== WHAT IS REQUIRED ==
Pick every line with "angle" from the material below.
BEGIN SUPPLIED DATA
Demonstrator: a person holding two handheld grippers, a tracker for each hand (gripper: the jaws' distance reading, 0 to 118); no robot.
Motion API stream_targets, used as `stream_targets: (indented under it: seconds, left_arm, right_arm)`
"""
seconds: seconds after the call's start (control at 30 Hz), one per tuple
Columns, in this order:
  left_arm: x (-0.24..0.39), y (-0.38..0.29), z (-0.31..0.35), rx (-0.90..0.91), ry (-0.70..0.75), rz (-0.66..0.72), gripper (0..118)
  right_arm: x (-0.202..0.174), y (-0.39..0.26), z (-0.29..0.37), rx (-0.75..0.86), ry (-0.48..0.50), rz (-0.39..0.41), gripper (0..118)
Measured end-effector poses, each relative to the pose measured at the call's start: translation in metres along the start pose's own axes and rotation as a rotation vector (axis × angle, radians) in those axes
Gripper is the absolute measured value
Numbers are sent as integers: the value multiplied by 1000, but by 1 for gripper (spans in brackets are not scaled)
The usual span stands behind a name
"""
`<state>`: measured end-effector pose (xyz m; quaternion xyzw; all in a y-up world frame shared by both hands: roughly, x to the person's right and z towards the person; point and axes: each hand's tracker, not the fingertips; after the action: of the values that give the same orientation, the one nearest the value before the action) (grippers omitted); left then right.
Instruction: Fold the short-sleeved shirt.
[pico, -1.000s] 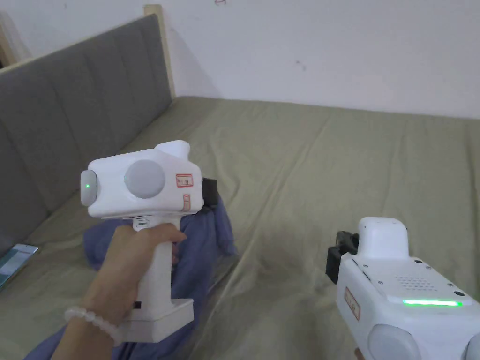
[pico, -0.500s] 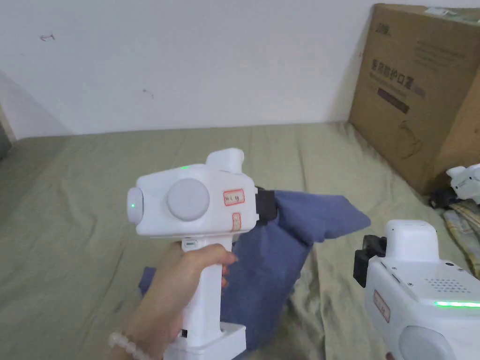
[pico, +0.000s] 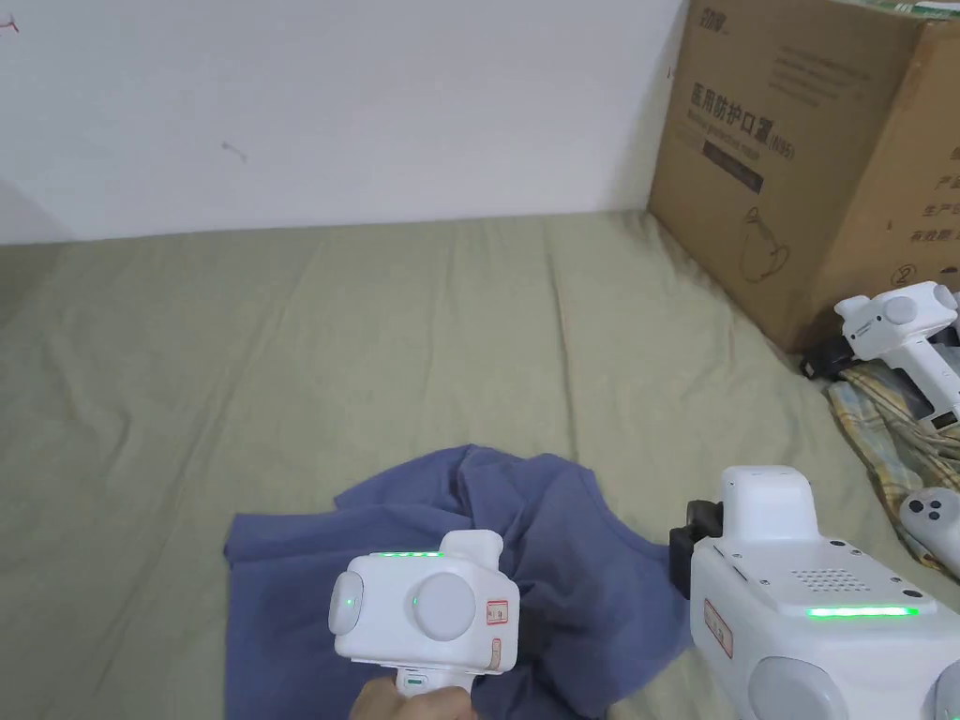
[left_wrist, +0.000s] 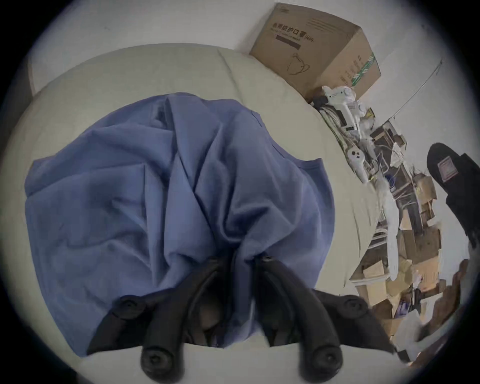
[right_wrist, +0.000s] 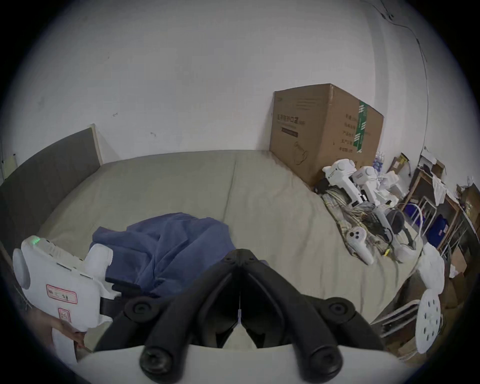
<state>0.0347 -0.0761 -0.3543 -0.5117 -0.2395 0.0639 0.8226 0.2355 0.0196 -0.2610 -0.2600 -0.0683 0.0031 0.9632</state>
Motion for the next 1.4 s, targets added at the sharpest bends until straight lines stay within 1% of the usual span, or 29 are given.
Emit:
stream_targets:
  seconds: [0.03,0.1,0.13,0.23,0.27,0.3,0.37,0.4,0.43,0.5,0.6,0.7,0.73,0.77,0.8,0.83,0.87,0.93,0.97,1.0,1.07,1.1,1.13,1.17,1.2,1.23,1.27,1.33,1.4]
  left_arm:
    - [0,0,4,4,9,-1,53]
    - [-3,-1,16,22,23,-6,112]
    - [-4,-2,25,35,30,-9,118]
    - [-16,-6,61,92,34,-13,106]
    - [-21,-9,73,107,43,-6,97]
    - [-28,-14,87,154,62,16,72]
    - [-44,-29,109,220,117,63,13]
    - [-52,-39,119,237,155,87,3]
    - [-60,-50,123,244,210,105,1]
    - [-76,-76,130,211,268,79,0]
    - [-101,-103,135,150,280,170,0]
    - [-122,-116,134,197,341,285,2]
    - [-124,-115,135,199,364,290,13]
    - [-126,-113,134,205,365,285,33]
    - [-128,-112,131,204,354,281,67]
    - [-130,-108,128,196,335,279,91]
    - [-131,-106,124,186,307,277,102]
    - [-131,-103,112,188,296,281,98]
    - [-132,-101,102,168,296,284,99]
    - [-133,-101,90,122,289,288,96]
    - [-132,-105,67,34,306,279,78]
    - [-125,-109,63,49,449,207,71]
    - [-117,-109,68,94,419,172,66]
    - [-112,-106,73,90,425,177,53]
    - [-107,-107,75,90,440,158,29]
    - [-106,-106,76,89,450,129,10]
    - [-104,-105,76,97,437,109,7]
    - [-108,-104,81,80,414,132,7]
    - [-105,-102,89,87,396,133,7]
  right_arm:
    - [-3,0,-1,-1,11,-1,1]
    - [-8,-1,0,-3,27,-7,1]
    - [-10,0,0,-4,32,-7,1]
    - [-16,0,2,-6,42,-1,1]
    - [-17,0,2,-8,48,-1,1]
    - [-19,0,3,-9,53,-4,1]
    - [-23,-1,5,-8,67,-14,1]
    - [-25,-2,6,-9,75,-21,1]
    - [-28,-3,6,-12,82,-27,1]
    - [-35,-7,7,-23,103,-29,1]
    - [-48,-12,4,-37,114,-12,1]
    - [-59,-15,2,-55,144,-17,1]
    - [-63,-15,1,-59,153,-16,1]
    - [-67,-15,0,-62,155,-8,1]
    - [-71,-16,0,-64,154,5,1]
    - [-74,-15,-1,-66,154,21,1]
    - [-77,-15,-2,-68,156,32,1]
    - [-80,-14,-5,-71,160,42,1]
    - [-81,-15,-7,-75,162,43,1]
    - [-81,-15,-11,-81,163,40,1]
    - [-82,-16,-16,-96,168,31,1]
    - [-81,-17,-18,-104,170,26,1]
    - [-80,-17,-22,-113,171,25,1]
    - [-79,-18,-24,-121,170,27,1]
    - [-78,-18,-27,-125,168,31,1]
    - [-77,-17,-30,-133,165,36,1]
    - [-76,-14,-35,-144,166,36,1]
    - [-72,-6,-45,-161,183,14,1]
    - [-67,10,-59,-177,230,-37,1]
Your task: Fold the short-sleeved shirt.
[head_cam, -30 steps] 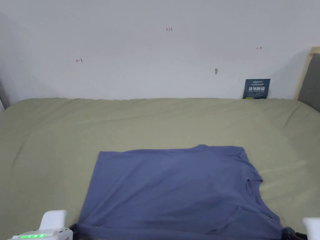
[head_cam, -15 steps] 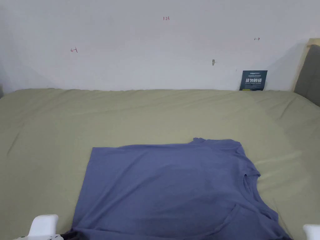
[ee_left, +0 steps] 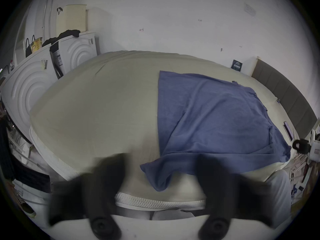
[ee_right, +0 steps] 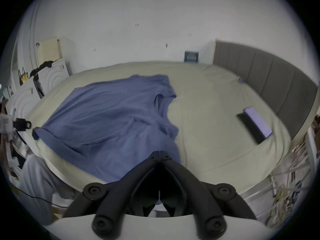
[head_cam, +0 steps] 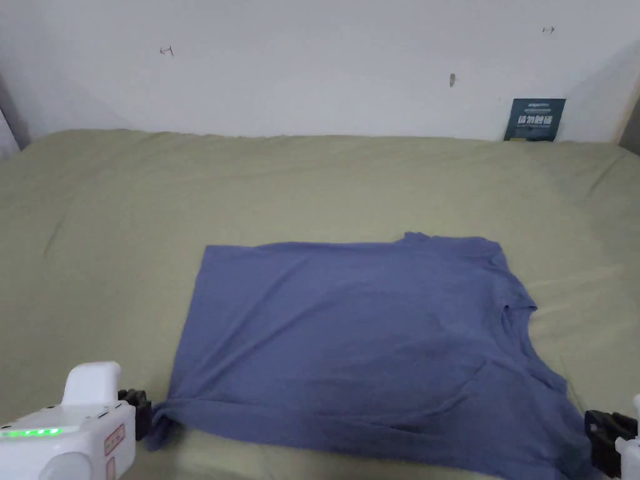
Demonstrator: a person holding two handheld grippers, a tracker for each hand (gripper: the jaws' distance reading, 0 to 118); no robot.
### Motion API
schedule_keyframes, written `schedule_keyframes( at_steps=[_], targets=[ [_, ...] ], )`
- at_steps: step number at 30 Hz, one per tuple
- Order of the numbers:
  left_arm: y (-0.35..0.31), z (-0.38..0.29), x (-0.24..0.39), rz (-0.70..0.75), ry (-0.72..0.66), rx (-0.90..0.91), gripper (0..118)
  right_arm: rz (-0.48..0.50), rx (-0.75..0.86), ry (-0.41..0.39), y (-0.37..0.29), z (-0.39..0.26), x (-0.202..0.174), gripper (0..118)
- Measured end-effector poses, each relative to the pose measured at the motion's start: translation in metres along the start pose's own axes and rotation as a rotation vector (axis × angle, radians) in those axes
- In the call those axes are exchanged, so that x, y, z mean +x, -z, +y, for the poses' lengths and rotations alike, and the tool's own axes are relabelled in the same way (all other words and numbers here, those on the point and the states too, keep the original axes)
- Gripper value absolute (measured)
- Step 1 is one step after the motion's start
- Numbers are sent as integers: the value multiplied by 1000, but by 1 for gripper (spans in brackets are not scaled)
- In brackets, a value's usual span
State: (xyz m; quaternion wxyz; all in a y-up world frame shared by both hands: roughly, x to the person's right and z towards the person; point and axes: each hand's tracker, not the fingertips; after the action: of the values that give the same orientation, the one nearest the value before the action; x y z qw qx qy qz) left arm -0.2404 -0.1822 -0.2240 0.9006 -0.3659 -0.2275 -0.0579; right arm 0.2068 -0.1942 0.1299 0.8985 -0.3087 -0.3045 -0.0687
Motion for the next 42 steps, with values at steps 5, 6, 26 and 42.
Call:
schedule_keyframes(
  at_steps=[5, 6, 26, 42],
  targets=[
    [-14, -6, -3, 34, 32, -19, 0, 44, -17, 9, -2, -1, 7, 0],
    [-12, -4, 0, 39, 40, -27, 0, 44, -17, 2, -2, -2, 8, 0],
    [48, -8, -2, 0, 3, -174, 110, 60, -105, 11, 14, -13, 14, 0],
    [50, -4, 19, -17, 63, -186, 8, 157, -250, 84, 30, -24, 29, 118]
  ],
)
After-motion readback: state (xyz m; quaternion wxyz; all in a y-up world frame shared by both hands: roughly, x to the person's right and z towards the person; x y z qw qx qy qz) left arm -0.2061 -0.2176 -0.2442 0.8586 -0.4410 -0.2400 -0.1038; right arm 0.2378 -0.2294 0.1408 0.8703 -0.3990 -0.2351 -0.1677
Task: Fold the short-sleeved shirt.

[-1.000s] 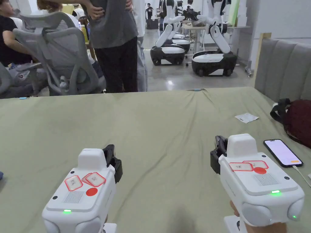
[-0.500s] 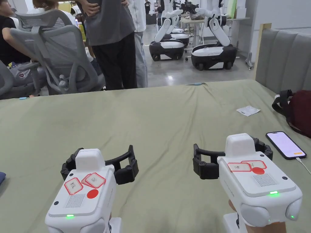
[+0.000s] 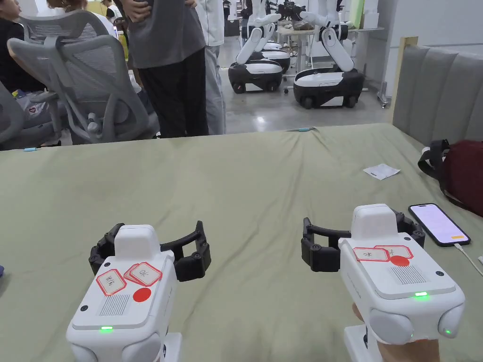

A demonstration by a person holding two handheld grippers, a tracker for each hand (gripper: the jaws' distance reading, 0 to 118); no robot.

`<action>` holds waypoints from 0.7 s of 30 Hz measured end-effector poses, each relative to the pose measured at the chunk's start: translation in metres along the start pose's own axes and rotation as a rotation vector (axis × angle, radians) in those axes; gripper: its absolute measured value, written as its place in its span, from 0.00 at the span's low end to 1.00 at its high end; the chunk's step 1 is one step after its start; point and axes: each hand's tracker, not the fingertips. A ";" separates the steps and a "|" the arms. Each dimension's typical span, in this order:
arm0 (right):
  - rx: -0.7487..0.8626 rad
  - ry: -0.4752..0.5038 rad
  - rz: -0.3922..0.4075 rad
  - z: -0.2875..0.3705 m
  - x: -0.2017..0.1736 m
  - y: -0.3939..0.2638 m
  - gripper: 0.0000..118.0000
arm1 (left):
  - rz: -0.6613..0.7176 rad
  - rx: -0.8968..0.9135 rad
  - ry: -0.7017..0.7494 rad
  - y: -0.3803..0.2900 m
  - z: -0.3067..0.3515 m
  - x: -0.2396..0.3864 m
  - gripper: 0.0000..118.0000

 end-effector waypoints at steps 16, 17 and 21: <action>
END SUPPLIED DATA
== ANSWER TO THE EXERCISE ==
Measured end-effector poses, each relative to the pose measured at the call's start: translation in metres along the start pose's own axes and rotation as a rotation vector (axis × angle, radians) in those axes
- Measured end-effector poses, each relative to the pose measured at the motion's start: translation in metres along the start pose's own axes and rotation as a rotation vector (axis × angle, radians) in those axes
`<action>` holds waypoints from 0.7 s of 30 Hz measured end-effector poses, each relative to the pose measured at the chunk's start: translation in metres along the start pose's own axes and rotation as a rotation vector (axis × angle, radians) in those axes; gripper: its absolute measured value, written as its place in its span, from 0.00 at the span's low end to 1.00 at its high end; the chunk's step 1 is one step after its start; point and axes: each hand's tracker, not the fingertips. A ";" separates the steps and a "|" the arms. Each dimension's typical span, in this order:

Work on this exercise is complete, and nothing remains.